* **ASSIGNMENT**
When you find the line with "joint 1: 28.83" among the records below, reproduce it and each line after it exactly, ending with the line with "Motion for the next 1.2".

[Dataset records]
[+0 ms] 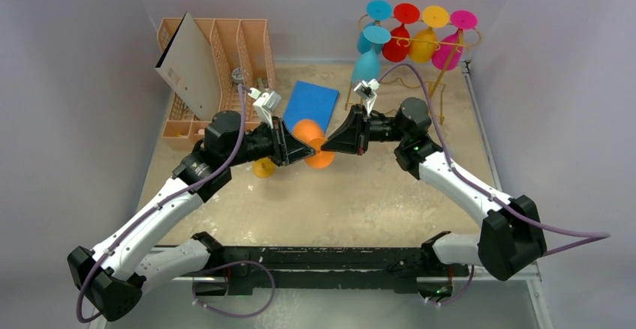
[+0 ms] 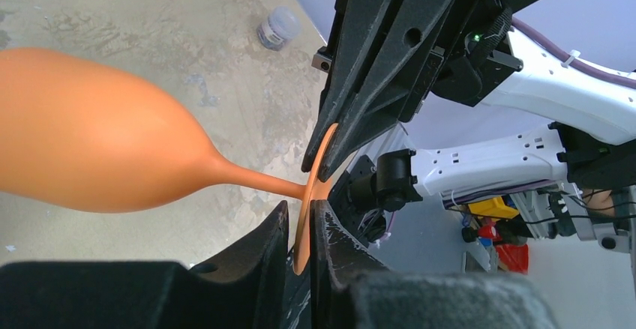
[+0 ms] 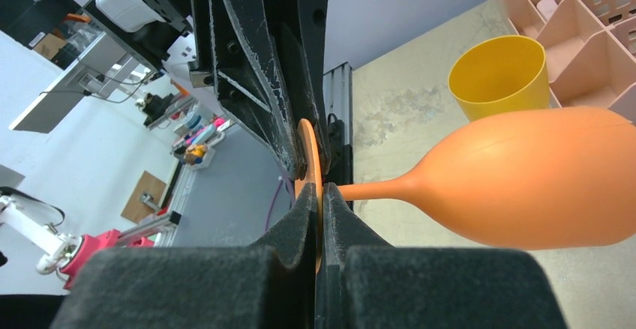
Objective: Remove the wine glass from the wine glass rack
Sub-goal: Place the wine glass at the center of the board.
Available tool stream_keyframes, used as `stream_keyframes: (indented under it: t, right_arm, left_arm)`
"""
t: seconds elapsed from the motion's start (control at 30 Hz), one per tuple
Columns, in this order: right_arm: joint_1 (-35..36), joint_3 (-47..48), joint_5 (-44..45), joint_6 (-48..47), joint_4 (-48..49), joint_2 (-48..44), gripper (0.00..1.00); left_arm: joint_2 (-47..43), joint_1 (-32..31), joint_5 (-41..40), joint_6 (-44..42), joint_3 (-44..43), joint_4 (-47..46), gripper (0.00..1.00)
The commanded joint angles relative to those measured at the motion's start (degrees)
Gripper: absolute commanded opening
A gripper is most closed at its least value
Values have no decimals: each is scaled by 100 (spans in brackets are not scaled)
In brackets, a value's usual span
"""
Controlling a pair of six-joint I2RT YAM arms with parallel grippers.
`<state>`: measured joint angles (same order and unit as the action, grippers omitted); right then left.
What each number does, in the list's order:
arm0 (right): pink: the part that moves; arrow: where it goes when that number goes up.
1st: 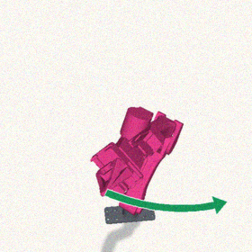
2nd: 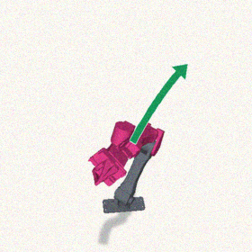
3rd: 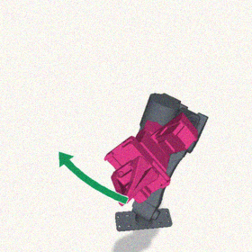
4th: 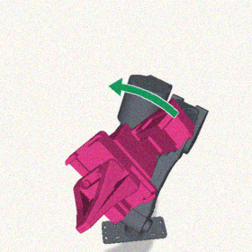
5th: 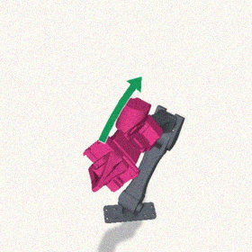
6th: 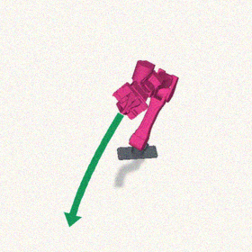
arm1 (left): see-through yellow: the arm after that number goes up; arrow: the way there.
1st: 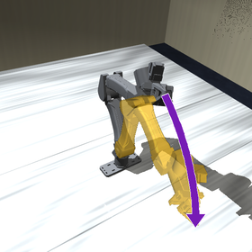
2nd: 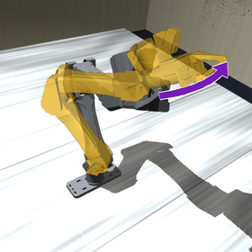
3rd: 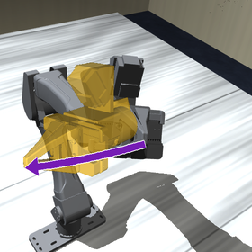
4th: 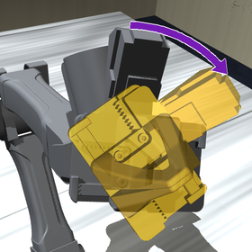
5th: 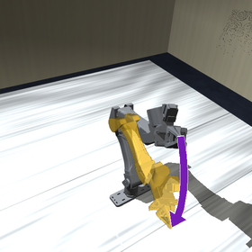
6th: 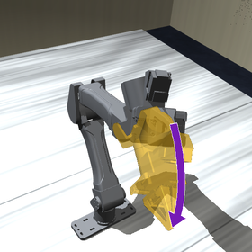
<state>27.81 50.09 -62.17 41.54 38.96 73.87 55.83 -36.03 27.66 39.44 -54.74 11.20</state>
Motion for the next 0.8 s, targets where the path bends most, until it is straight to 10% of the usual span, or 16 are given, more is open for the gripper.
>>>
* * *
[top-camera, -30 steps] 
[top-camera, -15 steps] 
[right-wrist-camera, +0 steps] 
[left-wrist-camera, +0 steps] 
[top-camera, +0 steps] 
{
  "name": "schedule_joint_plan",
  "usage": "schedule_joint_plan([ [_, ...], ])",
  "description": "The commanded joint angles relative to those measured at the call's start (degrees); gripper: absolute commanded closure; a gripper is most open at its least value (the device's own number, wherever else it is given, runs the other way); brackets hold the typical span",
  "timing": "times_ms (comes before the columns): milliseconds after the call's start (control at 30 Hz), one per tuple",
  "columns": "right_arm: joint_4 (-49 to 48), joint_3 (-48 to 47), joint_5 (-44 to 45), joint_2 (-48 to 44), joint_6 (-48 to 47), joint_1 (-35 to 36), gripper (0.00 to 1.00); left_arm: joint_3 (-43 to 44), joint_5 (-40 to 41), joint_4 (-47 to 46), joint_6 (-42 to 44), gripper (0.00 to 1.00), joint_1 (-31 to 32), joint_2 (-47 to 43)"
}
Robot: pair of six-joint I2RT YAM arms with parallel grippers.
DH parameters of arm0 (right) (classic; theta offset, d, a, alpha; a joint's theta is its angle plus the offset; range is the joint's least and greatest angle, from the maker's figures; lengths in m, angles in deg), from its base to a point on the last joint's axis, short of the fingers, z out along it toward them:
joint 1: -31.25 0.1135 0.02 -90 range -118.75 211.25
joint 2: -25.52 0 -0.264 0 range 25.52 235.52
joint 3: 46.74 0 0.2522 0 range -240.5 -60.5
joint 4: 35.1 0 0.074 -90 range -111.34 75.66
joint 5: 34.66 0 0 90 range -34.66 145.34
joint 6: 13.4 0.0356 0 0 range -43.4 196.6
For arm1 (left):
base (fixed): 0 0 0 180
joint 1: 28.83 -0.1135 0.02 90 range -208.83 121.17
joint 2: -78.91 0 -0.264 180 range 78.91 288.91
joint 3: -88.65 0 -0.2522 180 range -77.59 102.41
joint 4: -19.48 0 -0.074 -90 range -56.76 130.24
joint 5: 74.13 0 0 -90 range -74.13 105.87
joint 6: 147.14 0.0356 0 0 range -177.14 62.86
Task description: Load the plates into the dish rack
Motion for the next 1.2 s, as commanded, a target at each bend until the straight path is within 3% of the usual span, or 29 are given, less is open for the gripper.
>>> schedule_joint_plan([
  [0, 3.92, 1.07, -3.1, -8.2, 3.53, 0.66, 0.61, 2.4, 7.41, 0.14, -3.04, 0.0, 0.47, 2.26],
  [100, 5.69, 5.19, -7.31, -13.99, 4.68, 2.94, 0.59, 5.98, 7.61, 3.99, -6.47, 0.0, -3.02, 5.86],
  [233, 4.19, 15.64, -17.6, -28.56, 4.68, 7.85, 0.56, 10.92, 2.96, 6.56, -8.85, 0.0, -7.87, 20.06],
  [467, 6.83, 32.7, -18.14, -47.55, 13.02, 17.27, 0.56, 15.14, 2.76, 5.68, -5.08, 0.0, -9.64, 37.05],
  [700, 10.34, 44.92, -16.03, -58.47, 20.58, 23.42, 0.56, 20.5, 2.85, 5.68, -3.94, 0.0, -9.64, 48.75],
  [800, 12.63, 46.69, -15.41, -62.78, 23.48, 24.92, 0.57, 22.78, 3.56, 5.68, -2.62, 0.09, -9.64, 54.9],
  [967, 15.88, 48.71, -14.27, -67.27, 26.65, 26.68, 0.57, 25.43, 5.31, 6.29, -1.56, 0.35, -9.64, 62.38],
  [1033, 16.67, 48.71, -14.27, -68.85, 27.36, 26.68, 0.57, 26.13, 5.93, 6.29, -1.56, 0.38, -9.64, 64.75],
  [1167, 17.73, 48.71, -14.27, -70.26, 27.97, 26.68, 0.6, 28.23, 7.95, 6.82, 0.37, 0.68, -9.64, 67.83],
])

* **RESPONSE TO THE TASK**
joint 1: 28.83 -0.1135 0.02 90 range -208.83 121.17
joint 2: -78.91 0 -0.264 180 range 78.91 288.91
joint 3: -88.65 0 -0.2522 180 range -77.59 102.41
joint 4: -19.48 0 -0.074 -90 range -56.76 130.24
joint 5: 74.13 0 0 -90 range -74.13 105.87
joint 6: 147.14 0.0356 0 0 range -177.14 62.86
Task description: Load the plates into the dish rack
Motion for the next 1.2 s, as commanded, a target at each bend until the straight path is within 3% of the usual span, or 29 are given, less is open for the gripper.

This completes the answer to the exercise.